I would gladly send you the offending file, but when I created the new, working file, I simply overwrote the old one, since I had to keep the same name for sequential collating purposes. It was one out of 123 sequential files.

The other problem is that you will not be able to obtain a copy of WinScore, the program that generated the file. It is no longer commercially available, owing to the death of its creator, Leland Smith. (www.scoremus.com). Besides, professional music engravers have mostly migrated to Sibelius, and academics to Finale—Windows-based typography programs that are updated regularly.

This being said, even if you had my original file, you would not be able to get the WinScore program to troubleshoot the problem, Nor would you be able to understand the program without the hefty, 337-pp. reference manual that came with the earlier DOS-based (Fortran) SCORE program which preceded it. WinScore was only considered a beta version of SCORE at the time of Leland's death, and it has memory leakage and other issues that were unresolved. Unfortunately, these programs required a steep learning curve that only came with daily usage over years of inputting music notation into the computer.

Thanks for the offer though.

Barry K..

Legend
August 3, 2016

My advice is to ignore the fonts for now and focus on the unconnected error. I don't know anything about your apps but I do know how to read a Distiller log. You say these files worked before but at what level?

- same EPS, made years ago, now fails?

- unchanged source, newly made EPS?

- changed source (never mind how small the change)?

- new source?

Legend
August 3, 2016

On a closer read, the font issue is a warning message. It's probably always done that. The actual problem is the line with Error, not Warning. This is bad PostScript. It may be an error in the application that exports the EPS, and should be reported to the maker of that software if remaking the EPS doesn't fix it.

prman13
prman13Autor
Inspiring
August 3, 2016

Unfortunately, the maker of the software died in 2013, so nothing can be gained there. The program has its own fonts in a subdirectory, in numerical order, all with the extension .fmt. Then, I have another directory that has Type I EPS fonts. Under the Windows directory, there is a subdirectory called Fonts (with an A logo on it) that has 116 items in it.

The questions are:

1. Where exactly does Adobe Acobat look for the fonts to load? Is it in the Windows Font subdirectory? Where should additional fonts be put?
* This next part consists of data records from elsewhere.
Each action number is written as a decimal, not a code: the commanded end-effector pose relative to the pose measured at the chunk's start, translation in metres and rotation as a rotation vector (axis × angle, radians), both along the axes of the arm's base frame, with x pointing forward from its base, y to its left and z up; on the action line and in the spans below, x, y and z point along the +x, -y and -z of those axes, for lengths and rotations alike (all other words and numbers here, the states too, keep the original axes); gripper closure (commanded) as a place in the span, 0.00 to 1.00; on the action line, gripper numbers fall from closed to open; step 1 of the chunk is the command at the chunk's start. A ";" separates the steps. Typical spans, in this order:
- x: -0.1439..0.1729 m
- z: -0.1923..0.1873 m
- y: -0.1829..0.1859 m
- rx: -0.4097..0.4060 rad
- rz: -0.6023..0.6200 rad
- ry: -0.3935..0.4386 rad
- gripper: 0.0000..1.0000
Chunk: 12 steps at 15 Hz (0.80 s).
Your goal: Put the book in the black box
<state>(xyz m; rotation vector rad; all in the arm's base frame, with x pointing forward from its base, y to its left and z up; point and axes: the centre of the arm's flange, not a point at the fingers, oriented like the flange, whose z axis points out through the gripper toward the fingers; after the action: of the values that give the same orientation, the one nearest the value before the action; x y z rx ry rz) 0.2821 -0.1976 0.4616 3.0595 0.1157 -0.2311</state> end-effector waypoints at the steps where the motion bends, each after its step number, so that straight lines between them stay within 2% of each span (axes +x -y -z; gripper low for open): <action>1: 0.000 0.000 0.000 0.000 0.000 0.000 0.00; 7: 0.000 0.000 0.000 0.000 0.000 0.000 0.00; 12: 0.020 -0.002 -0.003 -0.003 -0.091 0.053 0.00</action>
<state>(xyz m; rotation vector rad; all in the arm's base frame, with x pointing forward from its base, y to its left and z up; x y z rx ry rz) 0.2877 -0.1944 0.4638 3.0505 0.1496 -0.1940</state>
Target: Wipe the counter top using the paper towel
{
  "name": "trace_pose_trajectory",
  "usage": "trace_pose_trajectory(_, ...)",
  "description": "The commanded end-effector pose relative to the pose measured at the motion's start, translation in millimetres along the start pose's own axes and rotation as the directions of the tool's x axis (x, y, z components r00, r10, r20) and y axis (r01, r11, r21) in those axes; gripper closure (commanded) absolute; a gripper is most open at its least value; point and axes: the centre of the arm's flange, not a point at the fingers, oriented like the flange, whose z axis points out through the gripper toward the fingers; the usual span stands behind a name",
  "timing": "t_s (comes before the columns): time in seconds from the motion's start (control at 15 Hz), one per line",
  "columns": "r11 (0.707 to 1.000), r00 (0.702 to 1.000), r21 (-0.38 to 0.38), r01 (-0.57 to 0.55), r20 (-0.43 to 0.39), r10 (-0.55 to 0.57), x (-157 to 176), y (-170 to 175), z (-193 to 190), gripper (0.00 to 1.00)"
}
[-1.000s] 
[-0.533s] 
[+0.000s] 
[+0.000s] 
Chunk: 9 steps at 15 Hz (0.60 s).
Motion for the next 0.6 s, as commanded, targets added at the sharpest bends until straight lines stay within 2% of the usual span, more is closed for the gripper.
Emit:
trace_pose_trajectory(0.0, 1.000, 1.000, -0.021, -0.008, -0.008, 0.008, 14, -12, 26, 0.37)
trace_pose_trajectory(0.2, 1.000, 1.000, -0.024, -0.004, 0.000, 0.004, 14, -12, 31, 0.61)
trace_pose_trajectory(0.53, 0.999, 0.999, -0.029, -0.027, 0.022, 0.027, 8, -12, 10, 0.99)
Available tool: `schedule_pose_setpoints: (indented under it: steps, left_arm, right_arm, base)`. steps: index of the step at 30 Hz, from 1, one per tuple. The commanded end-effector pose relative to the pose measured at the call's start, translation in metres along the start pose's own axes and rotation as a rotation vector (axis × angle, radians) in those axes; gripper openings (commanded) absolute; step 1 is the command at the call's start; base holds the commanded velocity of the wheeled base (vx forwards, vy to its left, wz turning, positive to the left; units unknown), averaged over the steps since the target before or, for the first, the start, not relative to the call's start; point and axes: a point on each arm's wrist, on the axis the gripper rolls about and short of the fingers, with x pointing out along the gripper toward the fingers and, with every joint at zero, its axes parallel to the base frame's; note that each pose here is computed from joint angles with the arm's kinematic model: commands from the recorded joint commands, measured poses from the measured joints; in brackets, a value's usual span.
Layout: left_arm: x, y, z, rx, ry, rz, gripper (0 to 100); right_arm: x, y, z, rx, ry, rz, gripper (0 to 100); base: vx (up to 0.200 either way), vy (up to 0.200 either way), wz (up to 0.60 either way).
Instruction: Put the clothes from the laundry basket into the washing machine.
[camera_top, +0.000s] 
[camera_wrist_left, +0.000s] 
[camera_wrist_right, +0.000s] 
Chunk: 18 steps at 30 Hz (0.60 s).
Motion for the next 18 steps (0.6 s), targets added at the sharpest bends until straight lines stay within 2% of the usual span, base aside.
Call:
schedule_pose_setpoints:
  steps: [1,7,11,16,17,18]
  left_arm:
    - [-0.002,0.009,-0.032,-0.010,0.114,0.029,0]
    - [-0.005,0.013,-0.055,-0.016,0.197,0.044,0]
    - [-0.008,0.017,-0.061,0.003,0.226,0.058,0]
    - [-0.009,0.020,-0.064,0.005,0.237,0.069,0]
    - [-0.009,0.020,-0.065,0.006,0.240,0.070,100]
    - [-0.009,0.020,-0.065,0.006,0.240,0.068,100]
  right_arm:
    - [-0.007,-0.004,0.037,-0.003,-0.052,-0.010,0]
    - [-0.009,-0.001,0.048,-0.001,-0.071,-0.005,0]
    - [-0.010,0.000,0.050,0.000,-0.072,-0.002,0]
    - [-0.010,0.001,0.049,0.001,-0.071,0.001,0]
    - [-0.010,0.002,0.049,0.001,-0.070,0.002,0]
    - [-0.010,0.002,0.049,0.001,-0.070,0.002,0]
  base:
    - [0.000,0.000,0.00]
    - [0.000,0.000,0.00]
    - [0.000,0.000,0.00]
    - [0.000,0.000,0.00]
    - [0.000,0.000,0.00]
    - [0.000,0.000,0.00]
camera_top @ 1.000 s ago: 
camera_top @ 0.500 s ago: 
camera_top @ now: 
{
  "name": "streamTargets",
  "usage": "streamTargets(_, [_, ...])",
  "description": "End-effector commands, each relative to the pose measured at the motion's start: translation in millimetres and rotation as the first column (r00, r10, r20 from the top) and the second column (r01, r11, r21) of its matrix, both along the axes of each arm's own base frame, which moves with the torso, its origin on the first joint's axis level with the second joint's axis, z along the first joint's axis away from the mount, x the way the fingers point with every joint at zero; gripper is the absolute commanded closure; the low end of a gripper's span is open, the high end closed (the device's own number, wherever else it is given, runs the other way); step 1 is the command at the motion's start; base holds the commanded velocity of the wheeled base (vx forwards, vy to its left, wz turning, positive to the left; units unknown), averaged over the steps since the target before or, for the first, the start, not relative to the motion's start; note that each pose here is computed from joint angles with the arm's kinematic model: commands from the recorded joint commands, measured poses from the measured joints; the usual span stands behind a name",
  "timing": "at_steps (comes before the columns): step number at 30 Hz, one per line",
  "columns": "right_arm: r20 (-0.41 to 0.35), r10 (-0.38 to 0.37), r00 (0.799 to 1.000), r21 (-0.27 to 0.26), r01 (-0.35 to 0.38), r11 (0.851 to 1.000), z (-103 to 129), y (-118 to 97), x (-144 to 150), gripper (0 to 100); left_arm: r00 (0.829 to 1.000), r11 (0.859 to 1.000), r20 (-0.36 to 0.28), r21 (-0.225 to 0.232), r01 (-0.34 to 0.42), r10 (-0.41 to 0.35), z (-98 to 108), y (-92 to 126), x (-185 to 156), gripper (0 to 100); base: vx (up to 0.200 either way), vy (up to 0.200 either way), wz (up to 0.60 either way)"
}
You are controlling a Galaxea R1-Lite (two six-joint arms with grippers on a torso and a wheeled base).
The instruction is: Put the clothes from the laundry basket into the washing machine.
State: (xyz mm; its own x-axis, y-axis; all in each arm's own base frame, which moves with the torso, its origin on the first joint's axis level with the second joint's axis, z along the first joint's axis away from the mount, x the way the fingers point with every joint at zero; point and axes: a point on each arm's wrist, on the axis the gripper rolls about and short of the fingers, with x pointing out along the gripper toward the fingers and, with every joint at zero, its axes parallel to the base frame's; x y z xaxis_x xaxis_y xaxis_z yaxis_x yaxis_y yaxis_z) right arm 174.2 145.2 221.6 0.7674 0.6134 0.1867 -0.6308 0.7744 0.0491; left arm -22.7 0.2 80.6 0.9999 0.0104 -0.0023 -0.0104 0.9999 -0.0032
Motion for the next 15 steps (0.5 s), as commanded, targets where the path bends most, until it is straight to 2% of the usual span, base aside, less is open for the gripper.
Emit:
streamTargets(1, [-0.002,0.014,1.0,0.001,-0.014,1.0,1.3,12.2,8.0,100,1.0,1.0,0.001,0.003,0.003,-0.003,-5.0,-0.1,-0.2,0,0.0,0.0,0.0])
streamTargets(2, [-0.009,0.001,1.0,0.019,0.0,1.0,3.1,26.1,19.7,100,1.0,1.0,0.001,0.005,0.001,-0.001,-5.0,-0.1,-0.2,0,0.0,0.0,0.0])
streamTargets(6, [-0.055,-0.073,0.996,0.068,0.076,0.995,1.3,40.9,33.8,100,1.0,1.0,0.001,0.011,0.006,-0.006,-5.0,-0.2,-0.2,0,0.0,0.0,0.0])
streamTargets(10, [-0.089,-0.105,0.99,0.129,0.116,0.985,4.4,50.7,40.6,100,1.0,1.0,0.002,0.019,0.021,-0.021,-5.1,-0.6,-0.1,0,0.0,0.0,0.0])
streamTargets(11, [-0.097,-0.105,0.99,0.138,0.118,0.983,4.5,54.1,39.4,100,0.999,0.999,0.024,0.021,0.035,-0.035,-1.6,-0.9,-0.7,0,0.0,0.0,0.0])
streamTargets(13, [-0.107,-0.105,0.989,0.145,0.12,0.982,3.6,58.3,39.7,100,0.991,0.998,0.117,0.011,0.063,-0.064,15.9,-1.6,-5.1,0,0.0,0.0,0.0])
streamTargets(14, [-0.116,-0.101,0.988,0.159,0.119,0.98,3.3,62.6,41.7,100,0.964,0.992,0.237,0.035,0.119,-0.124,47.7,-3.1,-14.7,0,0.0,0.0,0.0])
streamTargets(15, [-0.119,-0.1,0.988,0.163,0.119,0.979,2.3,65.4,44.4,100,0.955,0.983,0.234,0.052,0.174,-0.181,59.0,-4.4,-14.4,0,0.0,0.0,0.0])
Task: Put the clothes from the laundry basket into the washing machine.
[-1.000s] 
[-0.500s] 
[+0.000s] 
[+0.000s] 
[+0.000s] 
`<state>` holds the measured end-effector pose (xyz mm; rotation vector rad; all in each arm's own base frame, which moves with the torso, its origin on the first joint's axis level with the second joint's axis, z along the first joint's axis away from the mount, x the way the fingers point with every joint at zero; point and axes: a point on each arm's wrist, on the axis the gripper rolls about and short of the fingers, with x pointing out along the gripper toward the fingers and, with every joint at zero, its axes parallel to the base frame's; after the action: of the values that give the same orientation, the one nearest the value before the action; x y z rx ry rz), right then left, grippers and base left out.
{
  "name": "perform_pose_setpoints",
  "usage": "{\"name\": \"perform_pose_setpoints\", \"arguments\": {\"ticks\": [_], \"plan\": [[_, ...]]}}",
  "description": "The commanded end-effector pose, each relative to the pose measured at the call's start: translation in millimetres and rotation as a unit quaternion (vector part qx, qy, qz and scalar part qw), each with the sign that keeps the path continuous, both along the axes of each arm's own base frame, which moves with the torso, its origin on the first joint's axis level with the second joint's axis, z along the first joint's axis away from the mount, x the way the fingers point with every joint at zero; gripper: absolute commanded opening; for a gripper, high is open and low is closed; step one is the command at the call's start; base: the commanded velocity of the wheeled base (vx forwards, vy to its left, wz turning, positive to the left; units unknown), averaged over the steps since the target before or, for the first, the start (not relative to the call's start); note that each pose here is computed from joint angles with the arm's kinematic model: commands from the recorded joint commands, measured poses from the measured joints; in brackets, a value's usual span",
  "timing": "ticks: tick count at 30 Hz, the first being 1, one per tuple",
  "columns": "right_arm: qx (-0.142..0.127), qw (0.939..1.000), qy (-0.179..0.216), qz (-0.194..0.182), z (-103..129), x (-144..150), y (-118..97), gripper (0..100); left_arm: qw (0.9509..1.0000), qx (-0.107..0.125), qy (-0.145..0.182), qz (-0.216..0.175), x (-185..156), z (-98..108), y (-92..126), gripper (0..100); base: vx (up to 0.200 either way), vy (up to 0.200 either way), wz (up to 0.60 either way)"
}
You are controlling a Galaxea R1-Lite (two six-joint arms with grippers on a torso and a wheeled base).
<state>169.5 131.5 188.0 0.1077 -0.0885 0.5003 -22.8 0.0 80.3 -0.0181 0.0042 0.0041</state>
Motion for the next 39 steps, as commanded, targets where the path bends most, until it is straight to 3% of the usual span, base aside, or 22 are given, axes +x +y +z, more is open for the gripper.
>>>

2. Can these older fonts be all mixed together in the same subdirectory: Type I, Type II, and those with the .fmt extension?

3. The EPS files that were created by the program all worked up to last evening—even pages with the same basic Times Roman Italic fonts. Now the pdf page cannot be created.  I suspect the problem is with Acrobat and not the EPS files.

Doug Hanna
Inspiring
August 3, 2016

Prman13,

Acrobat Distiller is the tool used to convert PostScript to PDF... so, we are going to start there.

You can set where Distiller looks for fonts under Settings | Font Locations.  Add the appropriate folders where you want Distiller to look for fonts.  Supported fonts are Type-1 (.PFA, or .PFB, with corresponding AFM, PFM, INFs, etc.), TrueType (.TTF) and OpenType (.OTF).  .FNT is a bitmapped font, still used, but becoming less and less supported.  Depending on the internal structure it may or may not work.

Distiller will grab what it can find in all the identified Font Location directories when the PostScript code is run through.  However, it cannot search sub directories!  So, put everything in the same horrendously organized folder for it to work.  The first time you add the folder Distiller will spin the icon a bit while it adds them to its database.  It will also regularly re-scan the folder(s) to keep things up to date.

So, think .. what changed between last night and now?  I'm not trying to be rude, but 'nothing' is not an appropriate answer.  Something changed.. otherwise it would still be working.  Unfortunately, the 'nothing' you are thinking of (it couldn't be that) may be the something that did it. 

Good luck!

Doug

Legend
August 3, 2016

It doesn't say Times New Roman (which you probably have). It says Times Roman (which you probably don't have). Add it to your never embed list.